Search the listing for the word "this" and copy every line where it turns up.

DATA TO PROCESS
********

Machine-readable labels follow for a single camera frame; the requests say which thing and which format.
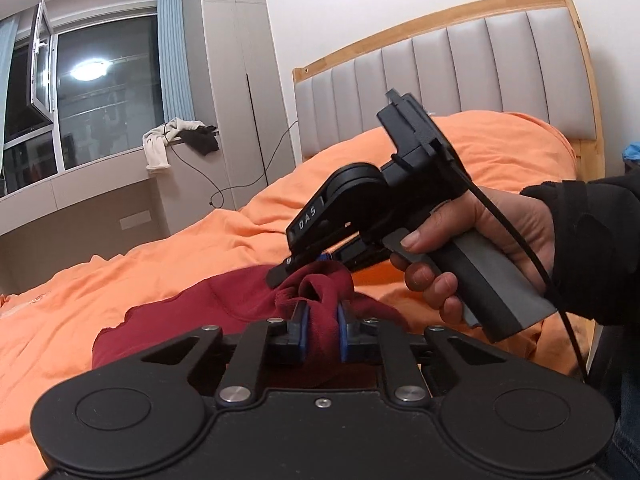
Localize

********

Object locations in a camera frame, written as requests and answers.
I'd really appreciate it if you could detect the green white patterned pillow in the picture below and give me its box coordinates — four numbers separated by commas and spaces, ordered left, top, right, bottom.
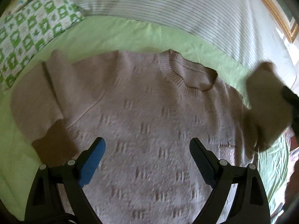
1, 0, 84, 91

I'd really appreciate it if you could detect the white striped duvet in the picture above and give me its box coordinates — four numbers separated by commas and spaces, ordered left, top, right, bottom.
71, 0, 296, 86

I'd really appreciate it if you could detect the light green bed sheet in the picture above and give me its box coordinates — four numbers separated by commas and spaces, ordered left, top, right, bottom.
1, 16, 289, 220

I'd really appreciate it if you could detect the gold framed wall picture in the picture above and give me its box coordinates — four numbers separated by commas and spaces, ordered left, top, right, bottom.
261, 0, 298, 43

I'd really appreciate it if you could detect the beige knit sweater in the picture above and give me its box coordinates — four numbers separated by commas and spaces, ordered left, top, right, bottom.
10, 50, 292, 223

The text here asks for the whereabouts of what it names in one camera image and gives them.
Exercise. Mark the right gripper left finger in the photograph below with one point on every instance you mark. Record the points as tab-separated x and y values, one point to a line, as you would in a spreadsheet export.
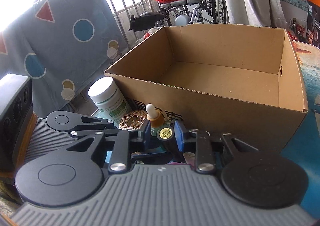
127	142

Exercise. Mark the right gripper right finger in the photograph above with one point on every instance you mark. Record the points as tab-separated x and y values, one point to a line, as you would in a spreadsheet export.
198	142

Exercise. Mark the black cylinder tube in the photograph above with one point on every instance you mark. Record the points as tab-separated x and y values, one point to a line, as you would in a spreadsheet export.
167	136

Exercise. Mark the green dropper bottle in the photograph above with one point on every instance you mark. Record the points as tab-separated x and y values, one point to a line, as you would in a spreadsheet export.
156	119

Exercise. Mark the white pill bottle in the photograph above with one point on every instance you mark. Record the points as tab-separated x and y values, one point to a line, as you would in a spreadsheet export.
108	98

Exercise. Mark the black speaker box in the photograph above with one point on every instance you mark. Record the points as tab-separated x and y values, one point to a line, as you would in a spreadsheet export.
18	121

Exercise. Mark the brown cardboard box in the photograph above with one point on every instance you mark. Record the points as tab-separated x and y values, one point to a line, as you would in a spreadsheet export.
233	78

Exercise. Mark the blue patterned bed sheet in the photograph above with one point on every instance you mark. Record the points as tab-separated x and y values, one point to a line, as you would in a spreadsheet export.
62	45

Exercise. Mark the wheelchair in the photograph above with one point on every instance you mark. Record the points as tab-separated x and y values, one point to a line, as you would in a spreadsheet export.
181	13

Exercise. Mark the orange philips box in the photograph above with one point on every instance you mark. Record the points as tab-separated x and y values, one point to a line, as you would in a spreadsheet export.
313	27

********

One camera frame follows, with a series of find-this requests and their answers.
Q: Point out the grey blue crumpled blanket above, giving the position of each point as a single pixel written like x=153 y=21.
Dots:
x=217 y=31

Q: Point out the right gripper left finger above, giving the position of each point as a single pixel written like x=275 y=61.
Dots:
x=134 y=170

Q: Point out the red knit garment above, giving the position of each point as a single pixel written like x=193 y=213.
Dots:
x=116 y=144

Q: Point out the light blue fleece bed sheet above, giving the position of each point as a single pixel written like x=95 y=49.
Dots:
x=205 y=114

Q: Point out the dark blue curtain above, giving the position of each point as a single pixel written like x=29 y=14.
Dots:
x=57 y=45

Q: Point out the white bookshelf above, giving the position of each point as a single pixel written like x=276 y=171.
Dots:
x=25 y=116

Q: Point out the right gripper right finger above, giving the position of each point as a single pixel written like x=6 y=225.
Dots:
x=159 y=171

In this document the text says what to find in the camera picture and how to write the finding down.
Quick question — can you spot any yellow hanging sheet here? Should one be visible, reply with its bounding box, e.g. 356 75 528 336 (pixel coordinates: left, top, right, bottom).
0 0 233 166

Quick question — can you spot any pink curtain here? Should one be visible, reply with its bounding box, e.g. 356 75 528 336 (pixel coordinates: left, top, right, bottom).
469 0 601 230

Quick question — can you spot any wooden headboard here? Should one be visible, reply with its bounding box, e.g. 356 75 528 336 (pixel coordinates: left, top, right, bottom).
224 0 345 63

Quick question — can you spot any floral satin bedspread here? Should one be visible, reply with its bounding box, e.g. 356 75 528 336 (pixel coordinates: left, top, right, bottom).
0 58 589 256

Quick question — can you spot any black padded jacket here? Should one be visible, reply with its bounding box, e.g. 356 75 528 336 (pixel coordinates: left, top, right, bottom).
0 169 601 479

********

TASK RESULT
One camera frame follows, with a series of find-this requests and their answers.
In this document the text says what to find in the camera picture and how to write the finding down.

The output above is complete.